After putting in fstab the real /dev paths (something really old siecle)
manually mount them with systemctl --ignore-deps (the name of the option
is different please bear with me) works but the dependancies are not
satisfied, for two reasons:
a) SD does not re-calculate it's deptree/services when exiting from
rescue shell, it still try to start the "virtual" services as fstab
would have never modified, a reboot is needed
b) since it does not work even after reboot, there must be something
else, but what? this bring us to the point
SD has mainly two things to debug boot `systemctl dump` and
`systemd-journal` but the very much magnified advantages of the binary
log^W journal are totally invisible in this case because it's
difficult^W nearly impossible even to understand WHAT failed to start,
not to mention WHY
the magnificient binary log^W^W journal is kept on tmpfs (in ram) so
it's not even available at boot in different situation.
every try needed many minutes because SD wait for a long timeout before
going to the rescue shell, gave up after few hours of try, upgrading
Vista SP0 to current needed less reboot and time.
But this has been beneficial because I've now realized few important
things that will be probably never disappear from SD and will be there
forever, things that make me think this stuff is really dangerous.
List of problems that will _never_ be fixed
- SD does not see anything else than systemd for boot.
Interaction with SD from a livecd, is difficult, almost all tools don't
work because SD is not running.
transported on remote server administration this is a *nightmare*,
various provider offer livecd like system which don't offer SD.

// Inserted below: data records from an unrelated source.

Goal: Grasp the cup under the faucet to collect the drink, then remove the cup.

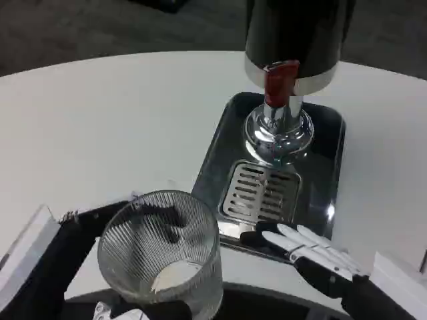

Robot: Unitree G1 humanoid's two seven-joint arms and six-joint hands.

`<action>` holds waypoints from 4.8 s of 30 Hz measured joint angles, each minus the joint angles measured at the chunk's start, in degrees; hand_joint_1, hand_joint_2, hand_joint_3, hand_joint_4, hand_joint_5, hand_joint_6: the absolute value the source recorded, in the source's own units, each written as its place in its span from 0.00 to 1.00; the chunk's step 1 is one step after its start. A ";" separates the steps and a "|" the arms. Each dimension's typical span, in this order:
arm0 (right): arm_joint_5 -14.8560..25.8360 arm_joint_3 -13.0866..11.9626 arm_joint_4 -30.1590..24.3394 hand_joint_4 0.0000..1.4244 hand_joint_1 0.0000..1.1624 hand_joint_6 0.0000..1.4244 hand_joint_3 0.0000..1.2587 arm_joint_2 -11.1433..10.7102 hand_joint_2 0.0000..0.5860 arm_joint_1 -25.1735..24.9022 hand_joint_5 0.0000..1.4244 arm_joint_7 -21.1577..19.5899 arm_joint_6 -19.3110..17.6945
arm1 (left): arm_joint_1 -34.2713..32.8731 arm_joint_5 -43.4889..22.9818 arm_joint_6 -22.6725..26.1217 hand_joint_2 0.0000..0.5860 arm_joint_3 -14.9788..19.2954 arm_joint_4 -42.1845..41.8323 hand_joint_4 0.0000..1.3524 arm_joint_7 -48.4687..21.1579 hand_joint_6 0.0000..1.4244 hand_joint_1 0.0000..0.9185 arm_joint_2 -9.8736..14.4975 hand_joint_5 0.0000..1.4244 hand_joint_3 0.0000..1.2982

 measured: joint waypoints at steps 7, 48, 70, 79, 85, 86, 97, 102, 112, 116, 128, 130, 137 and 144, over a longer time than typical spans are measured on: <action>0.00 0.38 0.00 0.04 0.45 0.00 0.10 0.25 0.78 0.02 0.00 0.00 0.21 | -0.75 0.00 0.20 0.22 -0.55 0.00 0.64 0.00 0.39 0.32 0.00 0.70 0.60; -1.45 1.05 -0.03 0.05 0.43 0.00 0.11 1.61 0.79 -0.37 0.00 -0.27 1.79 | -13.81 5.62 -2.43 0.22 3.11 15.90 0.64 3.71 0.39 0.32 2.37 0.69 0.60; -1.45 0.22 -0.12 0.05 0.43 0.00 0.12 2.92 0.79 1.84 0.00 -1.41 1.21 | -37.68 17.48 -8.34 0.23 -8.67 50.19 0.64 14.28 0.40 0.33 3.90 0.69 0.60; -1.56 -0.16 -0.12 0.05 0.43 0.00 0.12 3.74 0.79 2.87 0.00 -1.56 0.67 | -48.90 21.48 -9.22 0.23 -14.79 64.05 0.64 21.74 0.40 0.33 3.45 0.69 0.60; -1.57 -0.37 -0.12 0.05 0.43 0.00 0.12 3.85 0.79 3.83 0.00 -1.68 0.52 | -56.21 24.54 -9.05 0.23 -18.99 71.45 0.64 26.11 0.40 0.33 2.00 0.69 0.60; -1.57 -0.41 -0.12 0.05 0.43 0.00 0.12 3.89 0.79 4.01 0.00 -1.75 0.52 | -57.13 24.66 -9.06 0.23 -19.51 72.15 0.64 26.77 0.40 0.33 1.74 0.69 0.60; -1.57 -0.46 -0.12 0.06 0.43 0.00 0.12 4.07 0.79 4.50 0.00 -2.17 0.51 | -63.80 26.64 -8.59 0.23 -24.32 77.54 0.64 29.97 0.40 0.33 -0.31 0.69 0.60; -1.56 -0.55 -0.12 0.06 0.43 0.00 0.12 4.11 0.79 4.58 0.00 -2.22 0.51 | -65.25 26.88 -8.10 0.23 -26.12 77.85 0.64 30.00 0.40 0.33 -1.81 0.69 0.60; -1.42 -1.26 -0.12 0.06 0.43 0.00 0.12 4.54 0.79 5.46 0.00 -2.43 0.50 | -66.61 27.07 -5.84 0.23 -28.41 78.09 0.64 30.04 0.40 0.33 -2.73 0.69 0.60; -1.36 -1.36 -0.12 0.06 0.43 0.00 0.12 4.55 0.79 5.50 0.00 -2.43 0.50 | -67.35 27.05 -4.92 0.23 -28.93 78.10 0.64 30.01 0.40 0.33 -2.87 0.69 0.60; -1.26 -1.49 -0.12 0.06 0.43 0.00 0.12 4.72 0.79 5.85 0.00 -2.45 0.50 | -67.56 26.82 -4.85 0.21 -29.71 78.10 0.63 29.81 0.39 0.30 -2.86 0.69 0.60; -1.25 -1.47 -0.12 0.06 0.43 0.00 0.12 4.80 0.79 5.85 0.00 -2.46 0.50 | -67.59 26.82 -4.85 0.19 -29.79 78.10 0.63 29.77 0.39 0.29 -2.86 0.69 0.61; -1.16 -1.46 -0.12 0.06 0.43 0.00 0.13 4.99 0.79 5.85 0.00 -2.63 0.50 | -67.64 26.83 -4.45 0.18 -29.91 78.01 0.62 29.78 0.38 0.28 -2.85 0.69 0.60; -1.13 -1.46 -0.12 0.06 0.43 0.00 0.13 5.14 0.79 5.85 0.00 -2.83 0.50 | -67.75 26.79 -4.04 0.17 -29.92 77.96 0.60 29.78 0.37 0.27 -2.85 0.68 0.59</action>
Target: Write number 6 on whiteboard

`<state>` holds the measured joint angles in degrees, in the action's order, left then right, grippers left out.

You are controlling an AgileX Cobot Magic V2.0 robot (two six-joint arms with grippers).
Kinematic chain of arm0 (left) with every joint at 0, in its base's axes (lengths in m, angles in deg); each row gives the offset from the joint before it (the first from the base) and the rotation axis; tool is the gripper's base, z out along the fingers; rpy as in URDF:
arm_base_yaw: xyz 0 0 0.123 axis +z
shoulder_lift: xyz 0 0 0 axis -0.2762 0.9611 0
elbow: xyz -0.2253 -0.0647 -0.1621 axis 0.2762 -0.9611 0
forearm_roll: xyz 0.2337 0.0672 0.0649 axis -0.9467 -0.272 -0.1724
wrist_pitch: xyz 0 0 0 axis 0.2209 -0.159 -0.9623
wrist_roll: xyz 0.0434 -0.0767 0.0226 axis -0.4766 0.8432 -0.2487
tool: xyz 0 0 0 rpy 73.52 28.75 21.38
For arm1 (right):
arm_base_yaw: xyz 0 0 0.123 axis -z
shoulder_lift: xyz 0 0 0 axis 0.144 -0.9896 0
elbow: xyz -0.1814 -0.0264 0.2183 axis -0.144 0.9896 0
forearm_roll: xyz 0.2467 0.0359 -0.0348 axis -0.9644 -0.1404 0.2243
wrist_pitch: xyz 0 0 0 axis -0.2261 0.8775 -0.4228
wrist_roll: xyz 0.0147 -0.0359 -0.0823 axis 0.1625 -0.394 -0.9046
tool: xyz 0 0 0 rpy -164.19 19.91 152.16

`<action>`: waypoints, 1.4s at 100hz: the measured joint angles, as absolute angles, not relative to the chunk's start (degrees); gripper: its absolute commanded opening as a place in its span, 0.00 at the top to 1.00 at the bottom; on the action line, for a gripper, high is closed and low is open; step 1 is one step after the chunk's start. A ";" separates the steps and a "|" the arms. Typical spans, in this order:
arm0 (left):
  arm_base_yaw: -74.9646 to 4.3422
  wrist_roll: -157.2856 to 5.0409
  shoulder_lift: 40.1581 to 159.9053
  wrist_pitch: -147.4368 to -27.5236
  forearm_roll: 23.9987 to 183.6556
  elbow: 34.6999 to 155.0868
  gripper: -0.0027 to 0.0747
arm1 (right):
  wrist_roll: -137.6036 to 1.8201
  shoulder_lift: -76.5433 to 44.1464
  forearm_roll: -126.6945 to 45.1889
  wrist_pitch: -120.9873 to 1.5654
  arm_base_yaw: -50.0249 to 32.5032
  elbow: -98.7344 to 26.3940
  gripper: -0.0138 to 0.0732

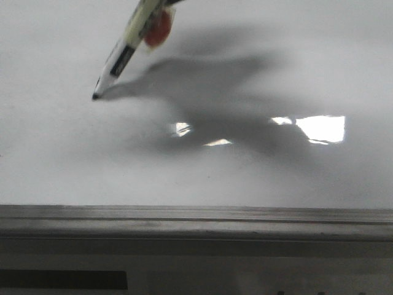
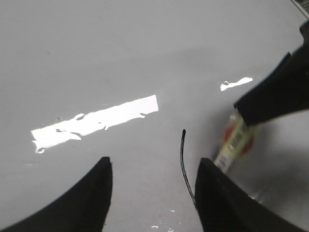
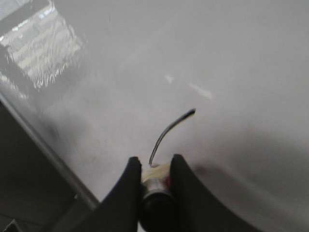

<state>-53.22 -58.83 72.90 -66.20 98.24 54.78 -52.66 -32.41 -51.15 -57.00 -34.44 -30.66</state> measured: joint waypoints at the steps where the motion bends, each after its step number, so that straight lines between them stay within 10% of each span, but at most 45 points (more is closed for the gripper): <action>1: -53.22 -58.83 72.90 -66.31 98.24 54.78 0.51 | -52.66 -32.40 -51.26 -56.73 -34.46 -30.47 0.91; 57: -53.63 -58.93 72.90 -72.69 97.51 54.78 0.51 | -53.78 -31.72 -46.20 -54.11 -38.74 -32.74 0.91; 122: -71.28 -58.93 90.49 -65.25 95.71 54.56 0.51 | -54.31 -29.94 -44.90 -52.10 -46.67 -32.74 0.91; 140: -71.28 -58.93 92.01 -63.15 95.71 54.56 0.77 | -54.31 -29.94 -44.90 -50.60 -46.67 -32.74 0.91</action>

so no easy migration, no easy first install, every failure is
definitive, a no go
- the journal will never become simpler, can only grow, debugging things
in the shell will be nearly impossible for excess of data (and lack of
useful one if it continue this way)
- virtual/autogenerated services are and will be difficult to cope with,
impossible to disable
- every change in the early boot procedure will require reboot
- which sum to: SD will work until it work, when something does not will
be a royal pain to solve _and_ nothing else other than SD will be
available to alleviate the pain
difficult to accept for the desktop, impossible for the server.